Вечерние сумерки стали уже спускаться, но прошло долгое время, пока последовал ответ из пещеры.

Самбо должен был еще раз повторить свои возгласы, еще громче и еще умоляюще.

И вот, наконец, послышался ответ.

— Кто зовет? — спрашивал голос, который казалось, исходил из могилы; он был чуть слышный и глухой. Но Штертебекеру он показался раздававшимся из далекого пространства.

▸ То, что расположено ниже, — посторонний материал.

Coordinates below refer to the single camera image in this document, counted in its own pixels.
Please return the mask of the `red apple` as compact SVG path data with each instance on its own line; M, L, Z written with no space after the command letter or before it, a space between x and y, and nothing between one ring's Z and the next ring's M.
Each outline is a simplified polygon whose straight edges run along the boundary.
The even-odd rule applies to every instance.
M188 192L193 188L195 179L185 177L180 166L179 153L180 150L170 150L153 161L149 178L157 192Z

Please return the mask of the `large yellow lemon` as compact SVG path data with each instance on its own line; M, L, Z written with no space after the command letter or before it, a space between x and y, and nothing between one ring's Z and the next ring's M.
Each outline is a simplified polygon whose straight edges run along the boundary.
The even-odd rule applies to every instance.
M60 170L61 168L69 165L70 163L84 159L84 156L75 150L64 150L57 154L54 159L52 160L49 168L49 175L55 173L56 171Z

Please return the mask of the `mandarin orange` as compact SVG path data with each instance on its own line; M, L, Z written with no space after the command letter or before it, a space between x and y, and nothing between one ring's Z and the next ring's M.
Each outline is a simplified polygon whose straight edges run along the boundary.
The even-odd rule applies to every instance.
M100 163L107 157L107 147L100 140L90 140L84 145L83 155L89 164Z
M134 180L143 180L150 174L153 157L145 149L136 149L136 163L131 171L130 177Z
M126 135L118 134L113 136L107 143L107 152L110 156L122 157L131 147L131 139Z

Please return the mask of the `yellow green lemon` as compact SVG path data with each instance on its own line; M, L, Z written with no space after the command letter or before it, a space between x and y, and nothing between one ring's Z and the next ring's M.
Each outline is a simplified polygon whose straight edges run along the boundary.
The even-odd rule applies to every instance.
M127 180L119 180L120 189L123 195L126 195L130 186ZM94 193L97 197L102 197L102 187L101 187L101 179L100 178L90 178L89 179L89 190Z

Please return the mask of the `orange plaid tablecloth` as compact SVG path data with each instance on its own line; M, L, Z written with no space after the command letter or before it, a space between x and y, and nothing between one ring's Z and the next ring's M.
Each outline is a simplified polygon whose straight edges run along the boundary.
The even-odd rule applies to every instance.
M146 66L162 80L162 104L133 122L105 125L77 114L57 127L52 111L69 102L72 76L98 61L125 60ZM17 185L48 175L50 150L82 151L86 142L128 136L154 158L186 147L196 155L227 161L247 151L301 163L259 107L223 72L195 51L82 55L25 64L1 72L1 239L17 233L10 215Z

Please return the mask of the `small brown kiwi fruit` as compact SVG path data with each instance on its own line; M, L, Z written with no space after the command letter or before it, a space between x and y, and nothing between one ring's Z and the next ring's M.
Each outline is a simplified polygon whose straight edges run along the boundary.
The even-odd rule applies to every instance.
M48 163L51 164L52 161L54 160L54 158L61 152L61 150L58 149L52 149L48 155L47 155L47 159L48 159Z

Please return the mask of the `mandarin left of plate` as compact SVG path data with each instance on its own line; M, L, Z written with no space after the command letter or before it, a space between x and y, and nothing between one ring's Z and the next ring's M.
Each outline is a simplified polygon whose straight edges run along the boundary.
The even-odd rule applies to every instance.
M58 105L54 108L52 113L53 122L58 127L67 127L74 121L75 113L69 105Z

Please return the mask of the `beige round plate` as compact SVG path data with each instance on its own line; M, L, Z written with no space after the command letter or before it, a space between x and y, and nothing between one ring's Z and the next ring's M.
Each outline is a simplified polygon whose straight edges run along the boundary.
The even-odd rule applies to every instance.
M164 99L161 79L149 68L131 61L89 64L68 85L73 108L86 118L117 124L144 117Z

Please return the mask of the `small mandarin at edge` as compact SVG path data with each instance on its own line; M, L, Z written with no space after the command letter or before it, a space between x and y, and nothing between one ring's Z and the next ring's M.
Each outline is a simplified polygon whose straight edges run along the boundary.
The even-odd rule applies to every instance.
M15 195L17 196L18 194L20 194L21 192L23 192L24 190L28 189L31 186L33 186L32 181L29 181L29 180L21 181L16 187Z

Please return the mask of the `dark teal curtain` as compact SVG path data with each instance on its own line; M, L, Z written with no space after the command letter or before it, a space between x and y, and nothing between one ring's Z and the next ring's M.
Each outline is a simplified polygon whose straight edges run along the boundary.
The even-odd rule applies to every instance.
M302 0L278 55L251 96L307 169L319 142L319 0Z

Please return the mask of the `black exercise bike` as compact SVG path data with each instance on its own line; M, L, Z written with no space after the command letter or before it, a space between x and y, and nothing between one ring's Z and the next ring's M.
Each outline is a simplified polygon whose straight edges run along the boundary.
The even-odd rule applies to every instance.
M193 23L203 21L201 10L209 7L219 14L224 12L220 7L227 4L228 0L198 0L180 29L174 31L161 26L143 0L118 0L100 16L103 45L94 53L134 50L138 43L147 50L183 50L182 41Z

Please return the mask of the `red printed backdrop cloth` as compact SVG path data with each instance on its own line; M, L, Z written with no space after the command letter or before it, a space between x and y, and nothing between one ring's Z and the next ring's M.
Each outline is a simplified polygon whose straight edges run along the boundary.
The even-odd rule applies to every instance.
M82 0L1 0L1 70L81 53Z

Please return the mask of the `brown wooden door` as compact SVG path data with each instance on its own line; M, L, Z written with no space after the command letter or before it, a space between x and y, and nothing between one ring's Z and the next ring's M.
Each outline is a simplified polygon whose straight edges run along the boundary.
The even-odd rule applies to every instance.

Впрочем он больше не удивлялся, что голос производил особое действие на ожидавших, потому что он имел какой-то очень странный звук, вероятно, из-за изгибов этой пещеры.

Возможно, что беспрестанное шипение воды способствовало тому, чтобы голос, исходящий из скал, казался нечеловеческим.

— Чужеземец приближается к твоей горе, чтобы спросить твоего совета и искать защиты, мудрая Мириам. Ты поможешь ему, хотя он и гяур. Но он благородный человек, с чистым сердцем и безгрешный, ибо он перешел святую реку с кипящей водой и не спотыкался.

Самбо сказал это на арабском языке, и потому речь его была ровная и не ломаная. Штертебекер, конечно, не понял содержания.

— Чужеземец? Гяур? — раздавалось из пещеры.

Клаус знал, что означает это слово. Это то же, что христианин, и в глазах магометан имеет презрительное значение. Не требовалось большого ума, чтобы понять, что разговор был о нем.

Но возбуждение, с которым произнесен был этот вопрос, обратило на себя внимание. Казалось, голос дрожал. По-видимому, это было весьма необыкновенное, что христианин приближался к святой горе, чтобы искать совета и защиты.

Самбо отвечал:

— Да, мудрая Мириам. Это белый христианин из страны Европа…

Из пещеры раздался крик, хотя подавленный, но хорошо слышный.

Самбо задрожал. Ему становилось страшно при этом странном поведении мудрой Мириам. Неужели она рассердилась на него, что он осмелился привести христианина к святой горе?

Это видимо и было причиной, потому что раздался гневный голос:

— Отойди назад и не смей подойти ближе к пещере. Чужому гяуру скажи, чтобы подступил ближе к священному ручью, дабы пары обдали его. Слушайся!

Самбо скоро объяснил Штертебекеру ответ пророчицы и добавил на своем ломаном испанском языке:

— Самбо должен слушаться, иначе упадет в кипячий ручей; великий повелитель не подойдет очень близко к пещере, может умереть. Ходи с Самбо; вместе бежим; скорей, скорей!

— Нет, Самбо! Мы должны слушаться мудрой Мириам. Ты отойдешь назад, а я подойду к пещере. Пусть будет, что будет.

Мальчик не ответил, только с несказанным горем взглянул на Штертебекера и удалился от пещеры.

Когда Клаус совсем приблизился к пещере, он снова услышал голос; но теперь он звучал гораздо естественнее и ближе. Всесильный Боже! Голос этот ему знаком. Он слыхал его уже, в прежние, давно минувшие времена, часто, часто. Однако чувствовался в нем какой то странный, чуждый тон.

— Ты понимаешь язык арабов, чужеземец? — спрашивал голос из пещеры тихо.

Так как Клаус не понял вопроса, то он сказал на испанском языке:

— Я не понимаю твоего вопроса, дух святой горы. Но ты наверно знаешь испанский язык, на котором здесь так много говорят.

— Да, говори на этом языке, если имеешь мне что-нибудь сообщить. Но сперва скажи мне, кто ты такой и как явился сюда.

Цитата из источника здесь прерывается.